But a leaky faucet eventually turns into a running faucet, which turns into a gusher. And that's what's starting to happen with silent PPOs. Organized medicine, including the American Medical Association, is reporting a skyrocketing number of complaints about silent PPOs, a term used to describe when physicians think they're treating a patient under one contract, only to get a statement later that puts the patient on some other, lower-reimbursing plan. The AMA estimates anywhere from a $750 million to $3 billion annual loss to physicians caused by silent PPOs.

Fixing the leak is now very much worth it. Organized medicine has launched campaigns for increased state regulation or legislation aimed at unsilencing the silent PPOs.

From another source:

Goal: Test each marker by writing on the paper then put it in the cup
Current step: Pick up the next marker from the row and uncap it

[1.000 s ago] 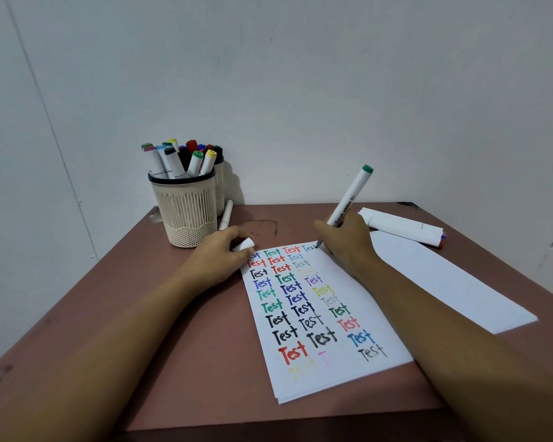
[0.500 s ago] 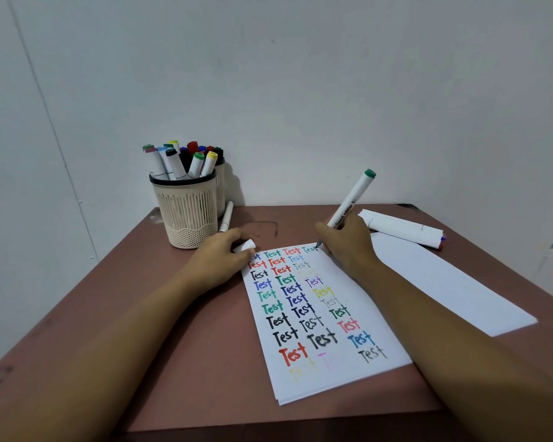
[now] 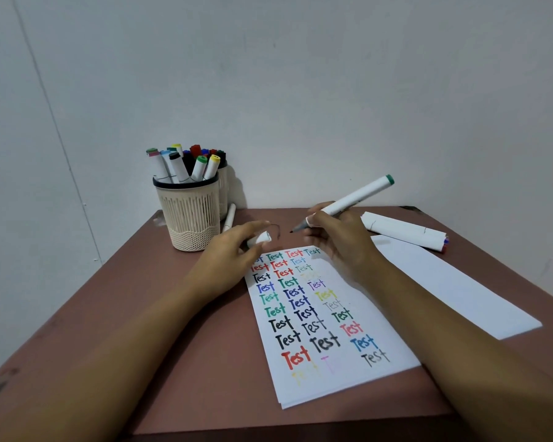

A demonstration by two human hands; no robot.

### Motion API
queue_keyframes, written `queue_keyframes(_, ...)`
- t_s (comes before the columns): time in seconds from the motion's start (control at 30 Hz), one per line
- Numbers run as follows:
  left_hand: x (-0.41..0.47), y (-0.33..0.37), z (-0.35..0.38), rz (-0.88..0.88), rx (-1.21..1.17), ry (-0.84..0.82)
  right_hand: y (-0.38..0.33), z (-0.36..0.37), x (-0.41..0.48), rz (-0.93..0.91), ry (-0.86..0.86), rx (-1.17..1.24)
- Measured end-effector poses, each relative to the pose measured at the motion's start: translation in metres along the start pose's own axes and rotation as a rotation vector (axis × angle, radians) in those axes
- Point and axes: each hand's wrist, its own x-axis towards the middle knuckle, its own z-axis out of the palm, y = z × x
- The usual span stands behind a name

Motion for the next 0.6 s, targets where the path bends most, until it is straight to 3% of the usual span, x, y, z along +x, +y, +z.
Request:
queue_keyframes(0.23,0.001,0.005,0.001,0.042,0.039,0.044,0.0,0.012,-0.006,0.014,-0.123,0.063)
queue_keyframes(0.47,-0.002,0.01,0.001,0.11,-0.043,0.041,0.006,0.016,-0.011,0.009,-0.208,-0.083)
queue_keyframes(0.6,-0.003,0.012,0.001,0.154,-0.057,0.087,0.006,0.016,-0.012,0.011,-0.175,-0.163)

"It's an issue of fairness," said J. James Rohack, MD, the AMA's immediate past board chair, who in the past few months has spoken before the National Assn. of Insurance Commissioners and the National Council of Insurance Legislators on silent PPOs, among other contract issues.

Silent PPOs are not making health care more affordable, but instead are "taking money out of what could be paid for health care. ... It's affecting the doctors, and it will affect more and more the citizens of every state. It's a system that's evolved to be difficult to understand and shrouded in secrecy," he said.

Silent PPOs have been a source of physician chagrin for about 10 years, but depending on which physicians, organized medicine representatives, consultants or other industry-watchers you talk to, their re-emergence can be blamed on some combination of insurer consolidation, growing patient PPO membership, a lack of PPO regulation and corporate pressure to reduce rising health care costs.

That last point -- corporate pressure to reduce rising health care costs -- is what makes a market in the first place for companies who call themselves "repricers," said Joseph Paduda, a Madison, Conn.-based health care consultant who formerly was a health plan executive handling workers' compensation -- a popular target for silent PPOs.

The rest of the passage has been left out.